Problem → Every line holding the string "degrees" is to be copied from the entries below.

Exercise data →
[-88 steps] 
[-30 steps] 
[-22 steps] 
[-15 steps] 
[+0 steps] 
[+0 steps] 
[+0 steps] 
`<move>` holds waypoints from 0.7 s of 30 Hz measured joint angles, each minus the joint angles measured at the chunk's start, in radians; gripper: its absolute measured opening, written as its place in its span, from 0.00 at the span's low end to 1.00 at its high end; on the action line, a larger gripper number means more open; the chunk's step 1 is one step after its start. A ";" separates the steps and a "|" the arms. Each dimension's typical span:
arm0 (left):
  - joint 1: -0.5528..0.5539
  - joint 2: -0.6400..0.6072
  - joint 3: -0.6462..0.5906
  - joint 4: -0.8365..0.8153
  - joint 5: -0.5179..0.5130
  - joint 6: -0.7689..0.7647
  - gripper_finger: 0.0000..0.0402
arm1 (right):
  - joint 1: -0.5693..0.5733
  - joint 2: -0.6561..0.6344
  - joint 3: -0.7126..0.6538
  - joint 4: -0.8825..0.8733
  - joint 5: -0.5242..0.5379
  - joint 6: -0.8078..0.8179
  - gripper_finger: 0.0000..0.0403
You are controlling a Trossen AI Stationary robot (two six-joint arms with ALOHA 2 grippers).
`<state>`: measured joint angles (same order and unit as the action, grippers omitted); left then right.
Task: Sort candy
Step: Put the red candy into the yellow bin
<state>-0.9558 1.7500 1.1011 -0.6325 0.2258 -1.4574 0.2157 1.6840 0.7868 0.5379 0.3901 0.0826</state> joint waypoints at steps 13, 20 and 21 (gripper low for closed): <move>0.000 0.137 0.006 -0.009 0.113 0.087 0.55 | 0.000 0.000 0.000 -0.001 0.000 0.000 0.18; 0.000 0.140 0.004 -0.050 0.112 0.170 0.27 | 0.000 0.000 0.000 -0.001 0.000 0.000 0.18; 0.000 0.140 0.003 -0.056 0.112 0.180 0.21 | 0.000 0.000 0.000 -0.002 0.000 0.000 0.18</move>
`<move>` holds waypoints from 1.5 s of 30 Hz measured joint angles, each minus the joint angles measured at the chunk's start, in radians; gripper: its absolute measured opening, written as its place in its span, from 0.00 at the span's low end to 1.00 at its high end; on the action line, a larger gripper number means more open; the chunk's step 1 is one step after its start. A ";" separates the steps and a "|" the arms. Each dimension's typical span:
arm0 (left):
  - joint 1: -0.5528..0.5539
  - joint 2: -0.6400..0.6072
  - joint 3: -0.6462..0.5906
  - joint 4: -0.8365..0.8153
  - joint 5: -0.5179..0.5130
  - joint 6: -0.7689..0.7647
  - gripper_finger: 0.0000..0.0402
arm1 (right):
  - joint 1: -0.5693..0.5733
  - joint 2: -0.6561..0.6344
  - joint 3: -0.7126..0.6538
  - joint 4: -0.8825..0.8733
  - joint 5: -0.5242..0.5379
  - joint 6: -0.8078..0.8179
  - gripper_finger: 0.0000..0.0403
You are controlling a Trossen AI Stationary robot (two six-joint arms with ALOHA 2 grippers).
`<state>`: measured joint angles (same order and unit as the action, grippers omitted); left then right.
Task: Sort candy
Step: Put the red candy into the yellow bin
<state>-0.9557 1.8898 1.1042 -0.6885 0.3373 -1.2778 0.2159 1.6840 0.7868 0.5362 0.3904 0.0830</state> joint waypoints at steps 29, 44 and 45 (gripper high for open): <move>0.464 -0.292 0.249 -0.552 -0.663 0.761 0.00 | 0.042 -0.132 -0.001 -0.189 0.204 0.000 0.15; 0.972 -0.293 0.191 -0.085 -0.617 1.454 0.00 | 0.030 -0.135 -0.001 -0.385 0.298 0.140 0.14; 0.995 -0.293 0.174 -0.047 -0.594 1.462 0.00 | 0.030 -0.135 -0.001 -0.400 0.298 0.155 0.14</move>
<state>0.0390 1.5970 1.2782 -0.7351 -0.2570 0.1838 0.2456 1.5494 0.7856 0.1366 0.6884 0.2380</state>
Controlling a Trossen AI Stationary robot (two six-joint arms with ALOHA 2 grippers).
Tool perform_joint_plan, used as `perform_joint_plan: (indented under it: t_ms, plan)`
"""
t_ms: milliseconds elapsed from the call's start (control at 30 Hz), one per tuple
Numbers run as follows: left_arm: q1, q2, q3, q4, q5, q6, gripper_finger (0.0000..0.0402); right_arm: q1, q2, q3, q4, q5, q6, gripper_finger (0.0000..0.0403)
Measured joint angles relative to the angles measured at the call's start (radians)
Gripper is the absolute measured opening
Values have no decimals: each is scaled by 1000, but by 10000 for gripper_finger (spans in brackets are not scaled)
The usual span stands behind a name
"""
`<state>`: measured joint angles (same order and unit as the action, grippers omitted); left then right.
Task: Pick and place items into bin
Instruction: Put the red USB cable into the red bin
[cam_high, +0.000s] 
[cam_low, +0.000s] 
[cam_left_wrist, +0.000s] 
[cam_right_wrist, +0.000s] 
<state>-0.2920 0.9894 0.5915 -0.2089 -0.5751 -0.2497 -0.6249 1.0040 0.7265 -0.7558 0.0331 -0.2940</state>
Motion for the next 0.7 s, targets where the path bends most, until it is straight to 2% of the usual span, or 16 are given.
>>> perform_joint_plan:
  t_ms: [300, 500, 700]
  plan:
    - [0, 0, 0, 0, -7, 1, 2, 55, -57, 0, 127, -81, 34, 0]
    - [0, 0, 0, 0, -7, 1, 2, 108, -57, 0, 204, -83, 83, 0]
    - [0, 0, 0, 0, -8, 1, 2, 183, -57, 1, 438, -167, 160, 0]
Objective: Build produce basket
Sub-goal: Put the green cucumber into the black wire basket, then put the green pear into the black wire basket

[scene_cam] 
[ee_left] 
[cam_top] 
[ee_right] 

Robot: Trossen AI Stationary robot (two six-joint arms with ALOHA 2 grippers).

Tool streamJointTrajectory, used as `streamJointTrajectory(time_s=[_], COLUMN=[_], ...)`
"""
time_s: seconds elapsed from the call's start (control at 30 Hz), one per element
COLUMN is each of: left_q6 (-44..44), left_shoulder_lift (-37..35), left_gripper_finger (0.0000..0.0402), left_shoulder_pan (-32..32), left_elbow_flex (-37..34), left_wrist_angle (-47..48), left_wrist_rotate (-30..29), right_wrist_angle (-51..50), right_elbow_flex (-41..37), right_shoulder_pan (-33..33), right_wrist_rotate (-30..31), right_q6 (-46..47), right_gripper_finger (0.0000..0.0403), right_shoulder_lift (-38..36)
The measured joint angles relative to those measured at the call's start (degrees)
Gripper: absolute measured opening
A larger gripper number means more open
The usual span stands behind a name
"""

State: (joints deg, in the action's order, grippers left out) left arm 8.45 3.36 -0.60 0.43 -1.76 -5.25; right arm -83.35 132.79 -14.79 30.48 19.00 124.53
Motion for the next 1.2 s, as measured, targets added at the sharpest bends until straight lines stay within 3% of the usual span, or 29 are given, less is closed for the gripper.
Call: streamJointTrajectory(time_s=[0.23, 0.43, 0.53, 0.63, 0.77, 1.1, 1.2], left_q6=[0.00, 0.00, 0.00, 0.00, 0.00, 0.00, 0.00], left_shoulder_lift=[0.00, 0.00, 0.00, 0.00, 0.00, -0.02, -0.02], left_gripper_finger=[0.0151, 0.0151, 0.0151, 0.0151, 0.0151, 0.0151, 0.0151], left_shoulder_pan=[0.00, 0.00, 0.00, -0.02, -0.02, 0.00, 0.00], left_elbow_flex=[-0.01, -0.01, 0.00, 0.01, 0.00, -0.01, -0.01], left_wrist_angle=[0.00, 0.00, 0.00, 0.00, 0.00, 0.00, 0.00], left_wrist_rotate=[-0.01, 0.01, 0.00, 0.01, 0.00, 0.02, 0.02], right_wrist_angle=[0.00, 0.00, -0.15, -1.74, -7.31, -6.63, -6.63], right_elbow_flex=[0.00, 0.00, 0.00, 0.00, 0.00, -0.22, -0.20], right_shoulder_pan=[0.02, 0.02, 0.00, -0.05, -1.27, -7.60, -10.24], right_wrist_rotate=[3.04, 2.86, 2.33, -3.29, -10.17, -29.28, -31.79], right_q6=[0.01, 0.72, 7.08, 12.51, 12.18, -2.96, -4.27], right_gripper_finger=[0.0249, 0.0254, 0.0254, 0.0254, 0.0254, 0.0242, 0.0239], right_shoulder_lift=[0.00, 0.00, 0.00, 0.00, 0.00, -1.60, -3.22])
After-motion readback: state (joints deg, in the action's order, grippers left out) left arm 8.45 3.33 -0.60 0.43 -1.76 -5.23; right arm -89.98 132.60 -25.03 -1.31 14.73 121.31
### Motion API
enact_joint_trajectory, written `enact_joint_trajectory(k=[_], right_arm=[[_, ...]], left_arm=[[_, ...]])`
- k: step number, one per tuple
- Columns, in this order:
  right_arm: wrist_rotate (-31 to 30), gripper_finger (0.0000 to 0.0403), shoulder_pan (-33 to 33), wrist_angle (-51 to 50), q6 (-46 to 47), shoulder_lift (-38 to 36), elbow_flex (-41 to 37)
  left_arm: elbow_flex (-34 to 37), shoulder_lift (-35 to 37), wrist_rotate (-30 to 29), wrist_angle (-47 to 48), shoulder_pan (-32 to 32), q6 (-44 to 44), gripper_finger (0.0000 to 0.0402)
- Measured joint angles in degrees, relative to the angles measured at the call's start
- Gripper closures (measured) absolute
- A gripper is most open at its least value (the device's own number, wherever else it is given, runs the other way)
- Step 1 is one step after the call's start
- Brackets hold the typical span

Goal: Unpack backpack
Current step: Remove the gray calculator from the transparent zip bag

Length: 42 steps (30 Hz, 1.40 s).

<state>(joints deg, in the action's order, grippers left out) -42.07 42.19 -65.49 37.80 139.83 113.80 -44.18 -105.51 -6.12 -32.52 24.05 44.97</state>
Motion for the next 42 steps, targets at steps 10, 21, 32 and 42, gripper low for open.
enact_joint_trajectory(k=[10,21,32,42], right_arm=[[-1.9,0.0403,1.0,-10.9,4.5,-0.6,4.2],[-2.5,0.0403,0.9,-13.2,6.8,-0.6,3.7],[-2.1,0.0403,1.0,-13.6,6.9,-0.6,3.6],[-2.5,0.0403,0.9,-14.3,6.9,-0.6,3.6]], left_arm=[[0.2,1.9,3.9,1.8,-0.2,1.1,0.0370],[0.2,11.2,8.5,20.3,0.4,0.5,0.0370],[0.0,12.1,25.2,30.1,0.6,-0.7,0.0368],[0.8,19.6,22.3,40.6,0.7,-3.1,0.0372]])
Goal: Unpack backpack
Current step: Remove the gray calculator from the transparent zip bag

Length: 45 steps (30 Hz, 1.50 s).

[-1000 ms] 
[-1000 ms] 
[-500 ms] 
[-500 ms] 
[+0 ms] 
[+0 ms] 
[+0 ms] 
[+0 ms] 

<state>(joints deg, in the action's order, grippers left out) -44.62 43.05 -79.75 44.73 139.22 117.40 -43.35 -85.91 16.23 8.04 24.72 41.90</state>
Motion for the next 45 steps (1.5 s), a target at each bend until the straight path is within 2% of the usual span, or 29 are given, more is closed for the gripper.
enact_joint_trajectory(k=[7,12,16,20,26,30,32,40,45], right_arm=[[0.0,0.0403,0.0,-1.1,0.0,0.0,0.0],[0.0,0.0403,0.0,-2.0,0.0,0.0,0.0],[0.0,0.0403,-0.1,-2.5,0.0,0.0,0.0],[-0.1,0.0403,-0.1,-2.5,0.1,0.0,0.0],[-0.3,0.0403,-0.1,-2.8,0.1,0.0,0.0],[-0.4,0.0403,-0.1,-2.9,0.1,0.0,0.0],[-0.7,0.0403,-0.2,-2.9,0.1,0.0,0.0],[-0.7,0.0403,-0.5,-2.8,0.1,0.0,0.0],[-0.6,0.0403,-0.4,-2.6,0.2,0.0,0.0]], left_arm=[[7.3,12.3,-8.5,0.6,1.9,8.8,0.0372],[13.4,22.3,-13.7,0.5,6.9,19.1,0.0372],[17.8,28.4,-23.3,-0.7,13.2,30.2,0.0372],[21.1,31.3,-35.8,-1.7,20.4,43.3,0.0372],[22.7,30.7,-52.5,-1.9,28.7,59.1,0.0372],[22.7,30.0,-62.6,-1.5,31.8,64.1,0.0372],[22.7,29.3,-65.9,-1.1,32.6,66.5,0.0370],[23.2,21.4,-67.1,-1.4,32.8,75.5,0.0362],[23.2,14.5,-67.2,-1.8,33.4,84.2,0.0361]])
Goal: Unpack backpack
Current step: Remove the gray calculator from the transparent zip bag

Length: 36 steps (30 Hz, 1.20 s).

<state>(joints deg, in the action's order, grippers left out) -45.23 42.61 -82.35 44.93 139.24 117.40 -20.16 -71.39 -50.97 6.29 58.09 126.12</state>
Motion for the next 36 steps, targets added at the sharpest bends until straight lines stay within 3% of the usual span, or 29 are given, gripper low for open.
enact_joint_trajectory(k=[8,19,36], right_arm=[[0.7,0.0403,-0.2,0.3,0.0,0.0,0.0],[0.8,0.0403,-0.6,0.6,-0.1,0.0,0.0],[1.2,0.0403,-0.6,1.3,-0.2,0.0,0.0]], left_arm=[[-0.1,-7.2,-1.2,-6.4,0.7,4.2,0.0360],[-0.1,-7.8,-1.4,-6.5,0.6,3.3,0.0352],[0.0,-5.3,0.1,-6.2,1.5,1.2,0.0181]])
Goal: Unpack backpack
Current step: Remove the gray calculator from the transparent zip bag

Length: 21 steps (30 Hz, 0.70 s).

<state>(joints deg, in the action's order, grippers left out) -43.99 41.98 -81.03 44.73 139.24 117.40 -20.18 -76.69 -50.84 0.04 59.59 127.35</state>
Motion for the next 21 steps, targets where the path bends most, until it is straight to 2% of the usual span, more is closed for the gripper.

Written solution →
The measured joint angles relative to those measured at the call's start (degrees)
- Measured joint angles in degrees, relative to the angles measured at the call's start

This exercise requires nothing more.